- _TASK_
Your answer should be the lines below from the one with "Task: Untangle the" to the one with "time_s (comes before", both included, given again exactly and with nothing added.

Stored dataset items:
--- START ---

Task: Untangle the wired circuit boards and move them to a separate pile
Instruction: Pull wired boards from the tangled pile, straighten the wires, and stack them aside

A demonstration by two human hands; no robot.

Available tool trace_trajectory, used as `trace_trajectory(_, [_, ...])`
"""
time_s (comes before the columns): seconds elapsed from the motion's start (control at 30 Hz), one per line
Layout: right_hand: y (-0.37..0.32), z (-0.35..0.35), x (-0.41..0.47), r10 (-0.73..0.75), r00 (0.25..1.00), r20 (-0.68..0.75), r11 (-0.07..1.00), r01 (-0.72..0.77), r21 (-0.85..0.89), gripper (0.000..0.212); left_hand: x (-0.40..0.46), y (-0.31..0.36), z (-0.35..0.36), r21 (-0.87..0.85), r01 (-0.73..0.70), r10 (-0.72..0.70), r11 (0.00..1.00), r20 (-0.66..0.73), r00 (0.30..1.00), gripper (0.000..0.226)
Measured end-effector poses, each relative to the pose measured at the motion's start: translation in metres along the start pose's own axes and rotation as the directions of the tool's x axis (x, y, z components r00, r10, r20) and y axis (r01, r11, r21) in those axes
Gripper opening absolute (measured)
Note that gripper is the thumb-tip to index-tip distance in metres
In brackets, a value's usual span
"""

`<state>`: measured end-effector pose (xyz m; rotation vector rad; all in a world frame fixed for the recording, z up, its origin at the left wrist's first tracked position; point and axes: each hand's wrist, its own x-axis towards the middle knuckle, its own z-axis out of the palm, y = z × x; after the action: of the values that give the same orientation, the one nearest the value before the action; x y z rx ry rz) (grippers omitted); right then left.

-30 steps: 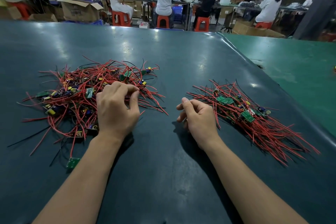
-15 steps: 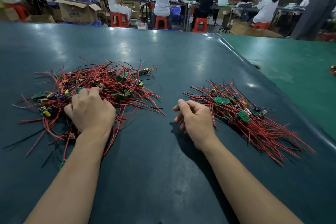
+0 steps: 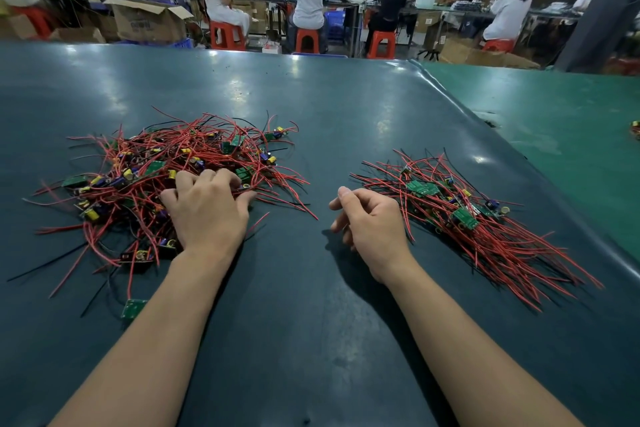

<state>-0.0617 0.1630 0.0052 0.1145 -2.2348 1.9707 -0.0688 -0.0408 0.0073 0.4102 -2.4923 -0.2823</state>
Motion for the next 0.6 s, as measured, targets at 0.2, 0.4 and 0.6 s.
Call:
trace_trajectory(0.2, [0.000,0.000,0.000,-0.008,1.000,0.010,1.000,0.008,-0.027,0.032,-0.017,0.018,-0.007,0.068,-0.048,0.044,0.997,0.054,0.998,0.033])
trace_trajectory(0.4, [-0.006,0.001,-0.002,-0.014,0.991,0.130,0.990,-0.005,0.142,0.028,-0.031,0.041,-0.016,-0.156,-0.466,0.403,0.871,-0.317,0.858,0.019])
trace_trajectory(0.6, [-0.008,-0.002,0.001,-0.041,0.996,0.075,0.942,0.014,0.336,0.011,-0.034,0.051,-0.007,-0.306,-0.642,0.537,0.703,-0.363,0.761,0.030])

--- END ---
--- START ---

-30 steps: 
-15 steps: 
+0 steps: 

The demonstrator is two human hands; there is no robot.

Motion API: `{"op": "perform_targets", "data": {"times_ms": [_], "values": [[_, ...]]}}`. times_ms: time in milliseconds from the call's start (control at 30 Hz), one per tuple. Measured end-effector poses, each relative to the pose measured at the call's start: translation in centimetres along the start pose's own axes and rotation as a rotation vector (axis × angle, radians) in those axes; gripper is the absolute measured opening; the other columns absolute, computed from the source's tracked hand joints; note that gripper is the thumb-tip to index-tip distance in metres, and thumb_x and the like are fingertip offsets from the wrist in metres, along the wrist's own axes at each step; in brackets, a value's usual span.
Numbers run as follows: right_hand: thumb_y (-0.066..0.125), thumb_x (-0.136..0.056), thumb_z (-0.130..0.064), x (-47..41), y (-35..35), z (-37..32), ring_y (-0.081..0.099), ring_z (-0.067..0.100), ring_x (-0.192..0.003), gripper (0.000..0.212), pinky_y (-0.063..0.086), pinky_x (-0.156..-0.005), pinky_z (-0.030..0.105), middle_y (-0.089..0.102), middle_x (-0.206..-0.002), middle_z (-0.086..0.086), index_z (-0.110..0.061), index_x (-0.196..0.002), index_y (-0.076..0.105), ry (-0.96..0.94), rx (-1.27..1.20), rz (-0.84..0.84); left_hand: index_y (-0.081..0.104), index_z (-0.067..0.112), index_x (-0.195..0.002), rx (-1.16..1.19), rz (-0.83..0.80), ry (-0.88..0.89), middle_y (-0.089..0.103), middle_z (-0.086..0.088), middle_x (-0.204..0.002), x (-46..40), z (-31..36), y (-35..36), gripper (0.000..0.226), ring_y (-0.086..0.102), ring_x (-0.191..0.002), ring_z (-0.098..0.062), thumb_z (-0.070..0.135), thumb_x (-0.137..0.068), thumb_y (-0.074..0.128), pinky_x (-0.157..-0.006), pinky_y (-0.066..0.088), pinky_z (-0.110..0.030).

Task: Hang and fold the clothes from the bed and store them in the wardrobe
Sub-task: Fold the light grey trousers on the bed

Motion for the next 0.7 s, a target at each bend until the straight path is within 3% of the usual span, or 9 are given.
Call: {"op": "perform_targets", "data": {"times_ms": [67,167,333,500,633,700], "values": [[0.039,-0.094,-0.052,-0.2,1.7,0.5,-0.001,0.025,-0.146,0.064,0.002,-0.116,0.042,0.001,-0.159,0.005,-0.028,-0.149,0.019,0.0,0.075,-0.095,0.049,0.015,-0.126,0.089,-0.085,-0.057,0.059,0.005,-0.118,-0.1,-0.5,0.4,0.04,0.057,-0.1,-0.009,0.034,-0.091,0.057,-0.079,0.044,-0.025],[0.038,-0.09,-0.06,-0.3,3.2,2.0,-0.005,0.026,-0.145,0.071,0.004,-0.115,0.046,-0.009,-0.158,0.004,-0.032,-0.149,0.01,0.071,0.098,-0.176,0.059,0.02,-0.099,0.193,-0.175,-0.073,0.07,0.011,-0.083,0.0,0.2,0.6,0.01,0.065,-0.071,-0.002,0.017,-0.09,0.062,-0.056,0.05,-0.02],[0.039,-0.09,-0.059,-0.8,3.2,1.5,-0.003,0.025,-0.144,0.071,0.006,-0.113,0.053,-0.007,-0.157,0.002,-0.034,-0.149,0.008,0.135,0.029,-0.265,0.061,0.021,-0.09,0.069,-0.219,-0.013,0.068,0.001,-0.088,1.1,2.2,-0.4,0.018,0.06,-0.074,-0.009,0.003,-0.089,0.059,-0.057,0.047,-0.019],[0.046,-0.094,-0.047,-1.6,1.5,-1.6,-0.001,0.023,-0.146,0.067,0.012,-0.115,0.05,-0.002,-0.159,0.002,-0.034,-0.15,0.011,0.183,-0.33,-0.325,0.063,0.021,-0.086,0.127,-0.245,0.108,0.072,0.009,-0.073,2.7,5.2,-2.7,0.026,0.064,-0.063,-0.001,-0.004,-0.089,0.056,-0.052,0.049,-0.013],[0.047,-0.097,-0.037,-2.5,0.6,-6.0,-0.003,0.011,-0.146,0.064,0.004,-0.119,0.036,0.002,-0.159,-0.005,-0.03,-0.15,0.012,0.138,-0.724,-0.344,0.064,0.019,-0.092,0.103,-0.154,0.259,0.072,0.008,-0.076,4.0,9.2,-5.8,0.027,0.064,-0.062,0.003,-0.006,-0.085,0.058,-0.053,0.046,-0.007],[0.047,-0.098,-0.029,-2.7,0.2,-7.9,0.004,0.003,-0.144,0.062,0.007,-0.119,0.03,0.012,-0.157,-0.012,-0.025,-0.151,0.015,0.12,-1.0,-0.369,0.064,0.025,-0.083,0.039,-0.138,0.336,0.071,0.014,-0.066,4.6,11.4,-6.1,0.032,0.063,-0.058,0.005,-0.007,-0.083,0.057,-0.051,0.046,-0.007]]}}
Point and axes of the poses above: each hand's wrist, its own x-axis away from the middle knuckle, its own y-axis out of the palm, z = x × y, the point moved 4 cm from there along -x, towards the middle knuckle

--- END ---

- _RESPONSE FOR THIS EXERCISE_
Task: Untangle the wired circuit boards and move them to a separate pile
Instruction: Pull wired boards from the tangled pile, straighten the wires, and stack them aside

A demonstration by two human hands; no robot.

Available tool trace_trajectory, used as `trace_trajectory(_, [_, ...])`
"""
time_s (comes before the columns): seconds elapsed from the motion's start (control at 30 Hz), one per line

The given answer completes the exercise.